Clitopa bohemani

Scientific classification
- Kingdom: Animalia
- Phylum: Arthropoda
- Class: Insecta
- Order: Coleoptera
- Suborder: Polyphaga
- Infraorder: Scarabaeiformia
- Family: Scarabaeidae
- Genus: Clitopa
- Species: C. bohemani
- Binomial name: Clitopa bohemani Blanchard, 1851

= Clitopa bohemani =

- Genus: Clitopa
- Species: bohemani
- Authority: Blanchard, 1851

Species of beetle

Clitopa bohemani is a species of beetle of the family Scarabaeidae. It is found in Zimbabwe.

== Description ==
Adults reach a length of about 15-16 mm. The head, pronotum, scutellum and pygidium are fuscous-brown, while the elytra are bright testaceous with the suture and the outer margins fuscous. The underside and legs are reddish-brown and the antennae and palpi are light ferruginous red.

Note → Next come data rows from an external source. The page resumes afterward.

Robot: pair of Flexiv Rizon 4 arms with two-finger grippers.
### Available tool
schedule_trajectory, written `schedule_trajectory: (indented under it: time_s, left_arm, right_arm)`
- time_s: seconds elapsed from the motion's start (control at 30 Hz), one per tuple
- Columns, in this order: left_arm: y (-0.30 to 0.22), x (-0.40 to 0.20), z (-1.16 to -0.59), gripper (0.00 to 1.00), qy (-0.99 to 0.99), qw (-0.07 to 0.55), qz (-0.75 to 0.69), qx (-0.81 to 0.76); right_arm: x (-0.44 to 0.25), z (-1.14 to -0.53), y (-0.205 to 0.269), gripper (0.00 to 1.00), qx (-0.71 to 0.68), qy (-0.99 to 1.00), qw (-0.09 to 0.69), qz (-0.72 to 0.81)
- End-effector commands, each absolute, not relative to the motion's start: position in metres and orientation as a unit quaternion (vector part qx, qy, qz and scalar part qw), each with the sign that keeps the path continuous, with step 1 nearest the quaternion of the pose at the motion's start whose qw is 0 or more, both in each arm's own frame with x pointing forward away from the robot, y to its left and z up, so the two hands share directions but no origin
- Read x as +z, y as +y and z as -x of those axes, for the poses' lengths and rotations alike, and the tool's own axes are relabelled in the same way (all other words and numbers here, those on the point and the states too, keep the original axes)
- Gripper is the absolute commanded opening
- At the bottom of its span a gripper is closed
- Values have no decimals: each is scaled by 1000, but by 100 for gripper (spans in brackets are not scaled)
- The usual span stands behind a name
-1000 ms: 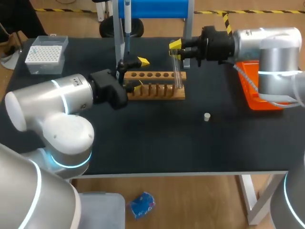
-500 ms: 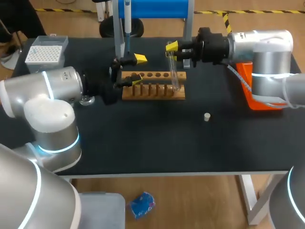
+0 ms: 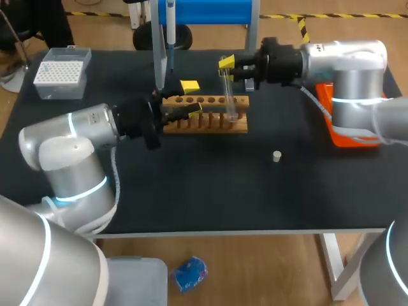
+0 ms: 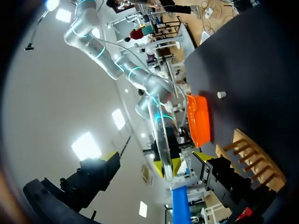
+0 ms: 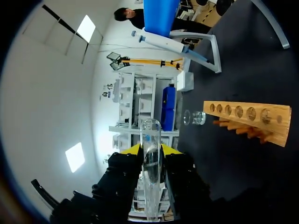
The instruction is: Invert the test tube, pick up the pipette, mount the tip to pipette, aspirate from beaker and dispense into the tube, eject the tip, return the pipette, and cap with the stopper.
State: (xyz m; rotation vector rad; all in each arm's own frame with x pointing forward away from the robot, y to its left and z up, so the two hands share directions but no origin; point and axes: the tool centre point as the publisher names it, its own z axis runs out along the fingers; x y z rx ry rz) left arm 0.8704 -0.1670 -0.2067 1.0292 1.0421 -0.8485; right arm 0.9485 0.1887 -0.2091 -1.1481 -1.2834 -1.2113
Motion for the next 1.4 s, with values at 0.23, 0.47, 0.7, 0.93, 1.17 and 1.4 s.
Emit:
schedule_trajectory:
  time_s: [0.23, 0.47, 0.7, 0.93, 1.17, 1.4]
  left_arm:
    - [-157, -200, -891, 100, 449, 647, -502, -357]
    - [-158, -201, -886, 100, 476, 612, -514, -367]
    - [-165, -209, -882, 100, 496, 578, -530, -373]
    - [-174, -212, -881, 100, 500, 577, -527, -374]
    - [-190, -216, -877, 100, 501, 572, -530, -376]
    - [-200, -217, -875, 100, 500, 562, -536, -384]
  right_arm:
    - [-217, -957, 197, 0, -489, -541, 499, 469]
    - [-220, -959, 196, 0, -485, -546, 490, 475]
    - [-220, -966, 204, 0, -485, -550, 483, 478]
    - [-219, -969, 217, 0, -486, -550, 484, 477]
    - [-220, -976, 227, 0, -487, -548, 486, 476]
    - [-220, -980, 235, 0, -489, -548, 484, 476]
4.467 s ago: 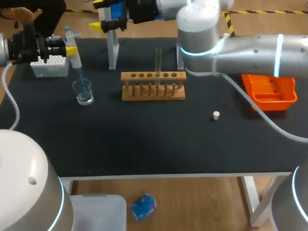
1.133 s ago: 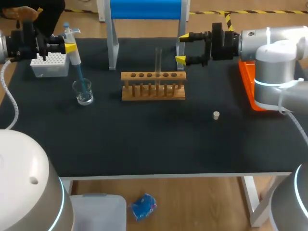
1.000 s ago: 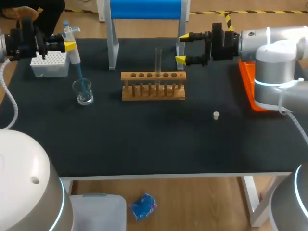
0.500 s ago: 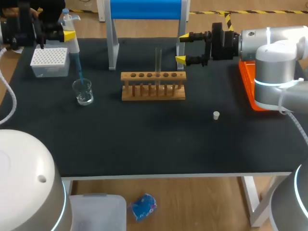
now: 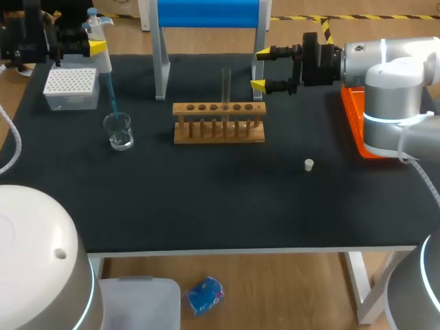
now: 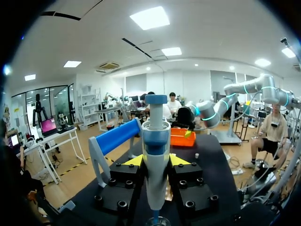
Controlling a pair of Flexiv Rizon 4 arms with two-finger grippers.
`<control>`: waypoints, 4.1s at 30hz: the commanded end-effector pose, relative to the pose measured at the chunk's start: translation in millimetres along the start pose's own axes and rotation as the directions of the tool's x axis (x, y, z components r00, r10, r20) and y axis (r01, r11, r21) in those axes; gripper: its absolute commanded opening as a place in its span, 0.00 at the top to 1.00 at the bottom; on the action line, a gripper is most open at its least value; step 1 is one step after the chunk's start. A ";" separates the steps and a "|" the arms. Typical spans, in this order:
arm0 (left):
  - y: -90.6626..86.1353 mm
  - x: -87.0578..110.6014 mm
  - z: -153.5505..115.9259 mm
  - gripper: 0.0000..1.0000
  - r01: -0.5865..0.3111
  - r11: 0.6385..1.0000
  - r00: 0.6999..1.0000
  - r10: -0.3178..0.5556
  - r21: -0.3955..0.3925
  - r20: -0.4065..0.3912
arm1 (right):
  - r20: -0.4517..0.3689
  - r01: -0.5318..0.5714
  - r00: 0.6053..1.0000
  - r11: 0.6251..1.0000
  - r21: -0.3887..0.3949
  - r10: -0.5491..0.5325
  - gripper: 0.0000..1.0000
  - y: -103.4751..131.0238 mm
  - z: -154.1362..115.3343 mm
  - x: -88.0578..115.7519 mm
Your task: Invert the test tube, pick up the pipette, mount the tip to pipette, aspirate from beaker and dispense into the tube, eject the tip, return the pipette, and cap with the stopper.
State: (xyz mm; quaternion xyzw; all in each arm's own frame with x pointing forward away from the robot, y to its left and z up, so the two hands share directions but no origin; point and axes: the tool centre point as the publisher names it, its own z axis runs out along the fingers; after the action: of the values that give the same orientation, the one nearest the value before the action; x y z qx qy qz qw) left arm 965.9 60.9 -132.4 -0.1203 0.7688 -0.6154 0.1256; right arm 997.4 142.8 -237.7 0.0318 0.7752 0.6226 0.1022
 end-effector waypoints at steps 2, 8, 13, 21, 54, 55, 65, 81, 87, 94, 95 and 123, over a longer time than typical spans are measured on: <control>-0.9 0.9 0.0 1.00 0.000 1.000 1.000 0.000 -0.001 0.003 | 0.002 0.001 1.000 1.000 -0.001 -0.001 0.00 -0.3 -0.1 0.4; -10.8 0.4 -2.7 1.00 -0.020 1.000 1.000 0.020 0.009 0.000 | 0.002 0.001 1.000 1.000 -0.001 -0.001 0.00 -0.3 -0.1 0.4; -43.2 4.9 -1.3 1.00 -0.046 0.999 0.999 0.046 0.002 -0.015 | 0.002 0.001 1.000 1.000 -0.001 -0.001 0.00 -0.3 -0.1 0.4; -98.3 18.8 23.5 1.00 0.009 0.999 0.996 -0.013 -0.048 -0.089 | 0.002 0.001 1.000 1.000 -0.001 -0.001 0.00 -0.3 -0.1 0.4; -164.5 23.4 108.4 1.00 0.096 0.995 0.969 -0.095 -0.008 -0.227 | 0.002 0.001 1.000 1.000 -0.001 -0.001 0.00 -0.3 -0.1 0.4; -164.5 23.4 108.4 1.00 0.096 0.995 0.969 -0.095 -0.008 -0.227 | 0.002 0.001 1.000 1.000 -0.001 -0.001 0.00 -0.3 -0.1 0.4; -178.7 31.6 124.8 1.00 0.038 0.999 0.965 -0.037 -0.003 -0.259 | 0.002 0.001 1.000 1.000 -0.001 -0.001 0.00 -0.3 -0.1 0.4; -204.0 47.7 188.4 1.00 0.018 0.998 0.941 0.001 0.053 -0.339 | 0.002 0.001 1.000 1.000 -0.001 -0.001 0.00 -0.3 -0.1 0.4; -196.9 40.6 201.0 1.00 0.031 0.998 0.934 -0.010 0.055 -0.357 | 0.002 0.001 1.000 1.000 -0.001 -0.001 0.00 -0.3 -0.1 0.4; -191.0 34.2 208.5 1.00 0.038 0.997 0.929 -0.010 0.068 -0.369 | 0.002 0.001 1.000 1.000 -0.001 -0.001 0.00 -0.3 -0.1 0.4; -191.0 32.7 209.1 1.00 0.038 0.997 0.929 -0.010 0.069 -0.369 | 0.002 0.001 1.000 1.000 -0.001 -0.001 0.00 -0.3 -0.1 0.4; -164.2 24.4 222.2 1.00 0.082 0.994 0.926 -0.050 0.069 -0.375 | 0.002 0.001 1.000 1.000 -0.001 -0.001 0.00 -0.3 -0.1 0.4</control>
State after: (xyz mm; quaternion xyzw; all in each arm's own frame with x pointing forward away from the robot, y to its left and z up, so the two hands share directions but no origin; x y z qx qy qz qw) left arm 1022.3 -186.4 -17.4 -0.0233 0.7497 -0.6603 -0.0387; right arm 997.4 142.6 -237.6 0.0317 0.7752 0.6226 0.1021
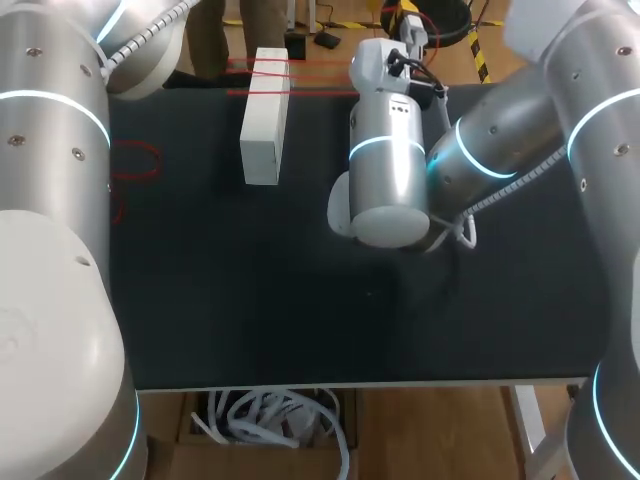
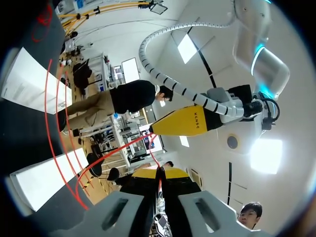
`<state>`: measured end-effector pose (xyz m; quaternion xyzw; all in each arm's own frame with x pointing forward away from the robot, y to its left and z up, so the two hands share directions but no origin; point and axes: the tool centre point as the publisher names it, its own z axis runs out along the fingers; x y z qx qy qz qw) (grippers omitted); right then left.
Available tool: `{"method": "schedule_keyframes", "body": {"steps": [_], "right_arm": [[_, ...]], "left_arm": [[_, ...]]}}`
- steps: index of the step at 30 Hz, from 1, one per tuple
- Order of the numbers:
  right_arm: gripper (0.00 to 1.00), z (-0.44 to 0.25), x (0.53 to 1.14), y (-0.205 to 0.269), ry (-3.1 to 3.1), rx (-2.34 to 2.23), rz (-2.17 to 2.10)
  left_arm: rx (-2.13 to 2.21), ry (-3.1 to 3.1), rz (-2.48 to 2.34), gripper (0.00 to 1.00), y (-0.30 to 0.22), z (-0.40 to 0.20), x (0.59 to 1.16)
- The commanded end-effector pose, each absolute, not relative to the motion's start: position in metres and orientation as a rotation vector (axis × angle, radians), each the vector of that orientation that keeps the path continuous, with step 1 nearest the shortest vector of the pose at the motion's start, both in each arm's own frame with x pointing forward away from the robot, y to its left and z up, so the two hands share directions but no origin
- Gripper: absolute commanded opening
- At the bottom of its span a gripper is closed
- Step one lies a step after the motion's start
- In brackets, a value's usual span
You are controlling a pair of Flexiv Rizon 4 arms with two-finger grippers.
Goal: Grab the tape and strap the tape.
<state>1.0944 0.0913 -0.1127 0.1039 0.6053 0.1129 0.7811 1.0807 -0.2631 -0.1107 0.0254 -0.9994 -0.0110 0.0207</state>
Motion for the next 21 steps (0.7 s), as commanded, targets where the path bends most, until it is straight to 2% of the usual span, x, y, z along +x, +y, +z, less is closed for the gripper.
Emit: {"method": "schedule_keyframes", "body": {"steps": [1, 21], "right_arm": [[0.00, -0.110, 1.095, 0.095, 1.307, 0.222, 0.247], [0.00, -0.107, 1.090, 0.085, 1.277, 0.241, 0.256]], "left_arm": [[0.077, -3.094, -0.043, 0.00, -0.265, -0.109, 1.082], [0.077, -3.094, -0.043, 0.00, -0.265, -0.109, 1.082]]}}
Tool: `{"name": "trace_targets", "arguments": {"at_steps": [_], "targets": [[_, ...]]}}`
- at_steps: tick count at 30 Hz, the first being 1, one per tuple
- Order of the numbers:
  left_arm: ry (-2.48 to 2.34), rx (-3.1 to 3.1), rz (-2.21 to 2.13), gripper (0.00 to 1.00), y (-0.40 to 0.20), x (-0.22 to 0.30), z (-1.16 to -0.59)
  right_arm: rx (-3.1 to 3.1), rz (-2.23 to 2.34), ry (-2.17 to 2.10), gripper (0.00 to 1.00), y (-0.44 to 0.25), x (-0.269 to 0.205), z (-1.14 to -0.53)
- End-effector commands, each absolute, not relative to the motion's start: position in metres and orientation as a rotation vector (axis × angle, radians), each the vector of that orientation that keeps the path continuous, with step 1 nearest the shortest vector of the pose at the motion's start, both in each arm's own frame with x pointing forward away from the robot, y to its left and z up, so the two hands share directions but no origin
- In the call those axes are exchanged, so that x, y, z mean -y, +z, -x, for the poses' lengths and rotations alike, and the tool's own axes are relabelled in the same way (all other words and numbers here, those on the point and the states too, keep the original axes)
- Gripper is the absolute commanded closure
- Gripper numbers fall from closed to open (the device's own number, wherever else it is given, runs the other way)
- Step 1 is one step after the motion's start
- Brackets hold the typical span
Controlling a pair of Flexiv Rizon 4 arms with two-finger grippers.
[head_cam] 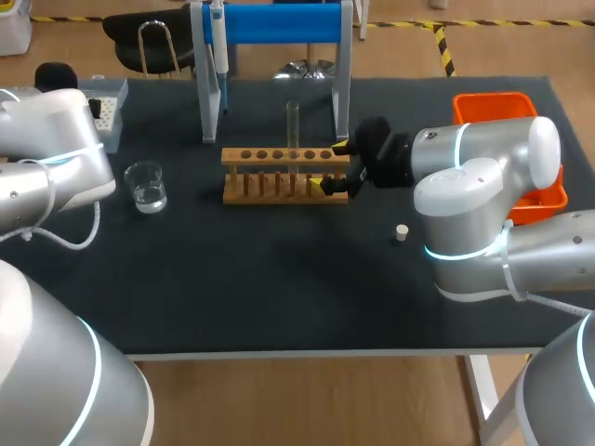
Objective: Invert the test tube, pick up the pipette, mount the tip to pipette, aspirate from beaker and dispense into the tube, eject the tip, return the pipette, and cap with the stopper.
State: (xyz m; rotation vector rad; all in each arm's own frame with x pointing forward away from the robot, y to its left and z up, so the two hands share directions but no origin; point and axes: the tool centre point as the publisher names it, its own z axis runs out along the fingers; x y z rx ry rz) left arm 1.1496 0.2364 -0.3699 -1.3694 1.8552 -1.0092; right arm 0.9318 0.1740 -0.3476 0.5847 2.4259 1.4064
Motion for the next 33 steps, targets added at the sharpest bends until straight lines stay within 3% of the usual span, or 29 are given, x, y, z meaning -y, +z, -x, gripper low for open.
{"name": "trace_targets", "arguments": {"at_steps": [1, 10, 33], "targets": [[-1.008, -1.854, 1.369, 0.68, -0.3715, -0.2367, -1.1514, -2.425, -0.585, 1.407, 0.00, -0.3479, -0.1739, -0.9315], [-1.008, -1.852, 1.364, 0.65, -0.3679, -0.2368, -1.1508, -2.425, -0.585, 1.407, 0.00, -0.3479, -0.1739, -0.9315], [-1.007, -1.851, 1.370, 0.78, -0.3661, -0.2363, -1.1484, -2.425, -0.585, 1.407, 0.00, -0.3479, -0.1739, -0.9315]]}}
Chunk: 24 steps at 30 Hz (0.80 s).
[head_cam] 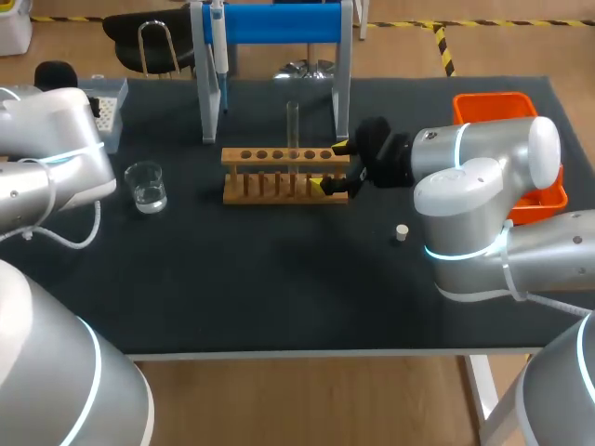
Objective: Invert the test tube, pick up the pipette, mount the tip to pipette, aspirate from beaker and dispense into the tube, eject the tip, return the pipette, and cap with the stopper.
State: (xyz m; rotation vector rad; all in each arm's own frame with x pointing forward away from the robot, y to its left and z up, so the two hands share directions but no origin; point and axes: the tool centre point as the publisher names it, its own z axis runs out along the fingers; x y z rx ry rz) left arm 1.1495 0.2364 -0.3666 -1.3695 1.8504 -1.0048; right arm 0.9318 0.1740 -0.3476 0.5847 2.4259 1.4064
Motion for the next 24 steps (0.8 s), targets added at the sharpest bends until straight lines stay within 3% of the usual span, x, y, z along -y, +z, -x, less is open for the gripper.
{"name": "trace_targets", "arguments": {"at_steps": [1, 8, 16, 24], "targets": [[-1.007, -1.852, 1.370, 0.79, -0.3662, -0.2363, -1.1483, -2.425, -0.585, 1.407, 0.00, -0.3479, -0.1739, -0.9315], [-1.010, -1.852, 1.373, 0.83, -0.3673, -0.2355, -1.1465, -2.425, -0.585, 1.407, 0.00, -0.3479, -0.1739, -0.9315], [-1.010, -1.852, 1.375, 1.00, -0.3679, -0.2359, -1.1449, -2.425, -0.585, 1.407, 0.00, -0.3479, -0.1739, -0.9315], [-1.013, -1.849, 1.371, 1.00, -0.3652, -0.2359, -1.1442, -2.425, -0.585, 1.407, 0.00, -0.3479, -0.1739, -0.9315]]}}
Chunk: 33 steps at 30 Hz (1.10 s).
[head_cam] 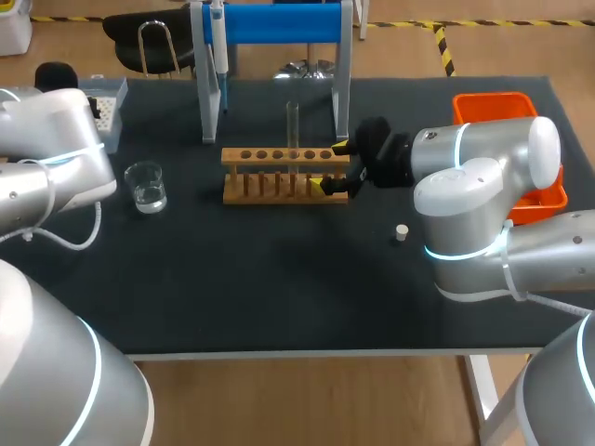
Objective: Invert the test tube, pick up the pipette, mount the tip to pipette, aspirate from beaker and dispense into the tube, eject the tip, return the pipette, and cap with the stopper.
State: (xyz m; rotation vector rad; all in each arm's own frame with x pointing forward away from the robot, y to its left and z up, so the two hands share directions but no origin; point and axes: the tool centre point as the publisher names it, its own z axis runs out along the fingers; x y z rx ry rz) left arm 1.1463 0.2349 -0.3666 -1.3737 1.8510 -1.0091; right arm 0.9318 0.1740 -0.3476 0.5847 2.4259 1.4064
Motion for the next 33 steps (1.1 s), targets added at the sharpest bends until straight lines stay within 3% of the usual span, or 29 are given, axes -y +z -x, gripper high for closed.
{"name": "trace_targets", "arguments": {"at_steps": [1, 33], "targets": [[-1.013, -1.849, 1.370, 1.00, -0.364, -0.236, -1.144, -2.425, -0.585, 1.407, 0.00, -0.348, -0.174, -0.931], [-0.990, -1.782, 1.271, 1.00, -0.293, -0.234, -1.142, -2.425, -0.585, 1.407, 0.00, -0.348, -0.174, -0.931]]}}
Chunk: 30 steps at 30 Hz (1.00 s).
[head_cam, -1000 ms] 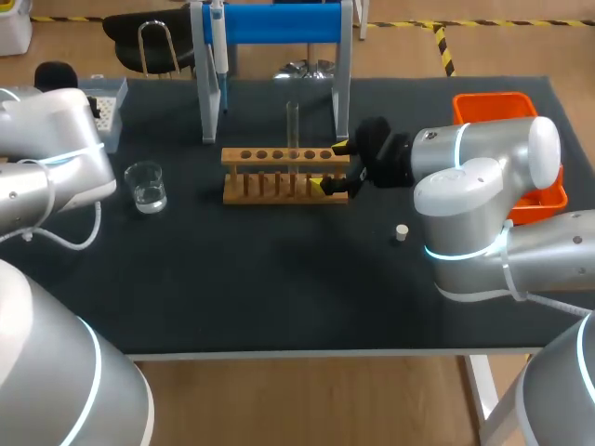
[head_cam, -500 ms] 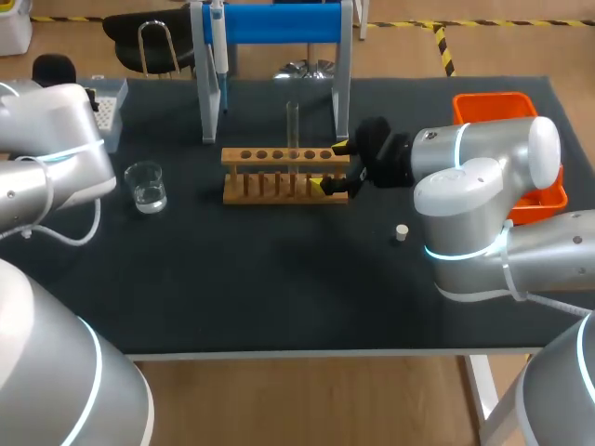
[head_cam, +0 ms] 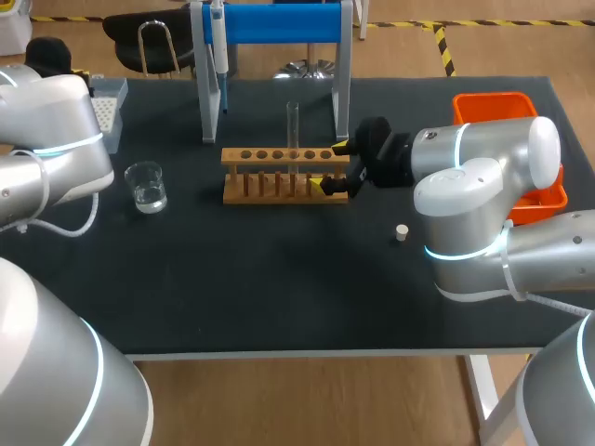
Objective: Invert the test tube, pick up the pipette, mount the tip to pipette, aspirate from beaker and dispense into the tube, eject the tip, return the pipette, and cap with the stopper.
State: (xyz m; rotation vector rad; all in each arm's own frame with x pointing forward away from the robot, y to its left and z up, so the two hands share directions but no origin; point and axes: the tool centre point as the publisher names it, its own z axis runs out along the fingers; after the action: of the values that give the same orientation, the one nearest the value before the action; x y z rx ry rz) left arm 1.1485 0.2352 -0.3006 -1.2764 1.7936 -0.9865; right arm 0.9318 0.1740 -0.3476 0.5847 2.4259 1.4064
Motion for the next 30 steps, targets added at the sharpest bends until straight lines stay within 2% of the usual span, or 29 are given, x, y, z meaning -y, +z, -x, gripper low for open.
{"name": "trace_targets", "arguments": {"at_steps": [1, 13, 22, 30], "targets": [[-0.987, -1.779, 1.264, 1.00, -0.290, -0.234, -1.141, -2.425, -0.585, 1.407, 0.00, -0.348, -0.174, -0.931], [-1.013, -1.858, 1.111, 1.00, -0.240, -0.207, -1.110, -2.425, -0.585, 1.407, 0.00, -0.348, -0.174, -0.931], [-1.110, -2.140, 0.833, 1.00, -0.192, -0.151, -1.041, -2.425, -0.585, 1.407, 0.00, -0.348, -0.174, -0.931], [-1.110, -2.140, 0.833, 1.00, -0.192, -0.151, -1.041, -2.425, -0.585, 1.407, 0.00, -0.348, -0.174, -0.931]]}}
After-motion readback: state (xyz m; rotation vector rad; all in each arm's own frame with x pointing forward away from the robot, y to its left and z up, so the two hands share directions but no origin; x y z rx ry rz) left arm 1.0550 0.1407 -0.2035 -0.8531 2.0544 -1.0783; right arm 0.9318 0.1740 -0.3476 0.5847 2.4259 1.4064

The head and clypeus are coarsely punctate, the latter with a dense covering of upright fulvous hairs, which, however, are replaced on the anterior part of the clypeus, especially on the margin, by stiff ciliate ones. The pronotum is covered with almost contiguous punctures, emitting each a very long decumbent or appressed flavescent hair, forming thus a very dense pubescence. The elytra are covered with irregular punctures each bearing a very short appressed greyish hair. The juxta-sutural stria is distinct, and there are on each side two fairly well marked discoidal costules and a plainer supra-marginal one. The pygidial part has appressed greyish hairs and the abdomen is clothed with a long, very dense greyish pubescence with a slightly flavescent tinge.